Adina Mercedes Bastidas Castillo (born 11 June 1943) is a Venezuelan economist, formerly active in politics. She was appointed the vice president of Venezuela on 24 December 2000 by President Hugo Chávez, and served in the post until 13 January 2002, the first woman to hold the job in the country's history. She was later appointed Production and Commerce Minister.

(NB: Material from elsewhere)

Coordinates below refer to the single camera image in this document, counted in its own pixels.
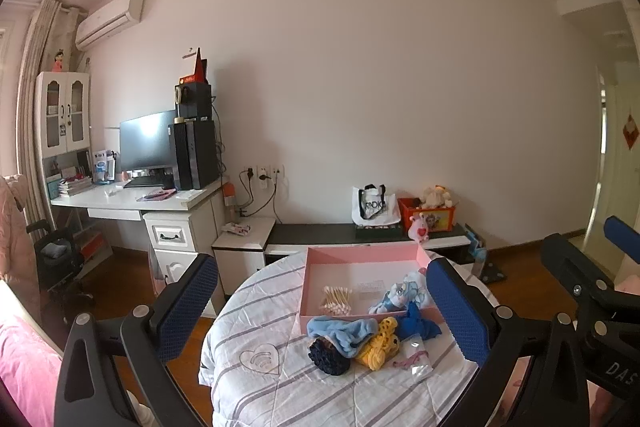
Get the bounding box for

Bastidas was also the Director for the Bolivarian Republic of Venezuela at the Inter-American Development Bank in Washington, DC.

Views
According to the BBC, Bastidas is considered a controversial left winger; she is also considered a prominent critic of Venezuela's private sector.  Her appointment as Commerce Minister, coming after weeks of protests against President Chávez's economic policies, was seen as a further radicalization of Chávez's government, according to the BBC. Chávez called her "a first class revolutionary," and deemed her work "exceptional."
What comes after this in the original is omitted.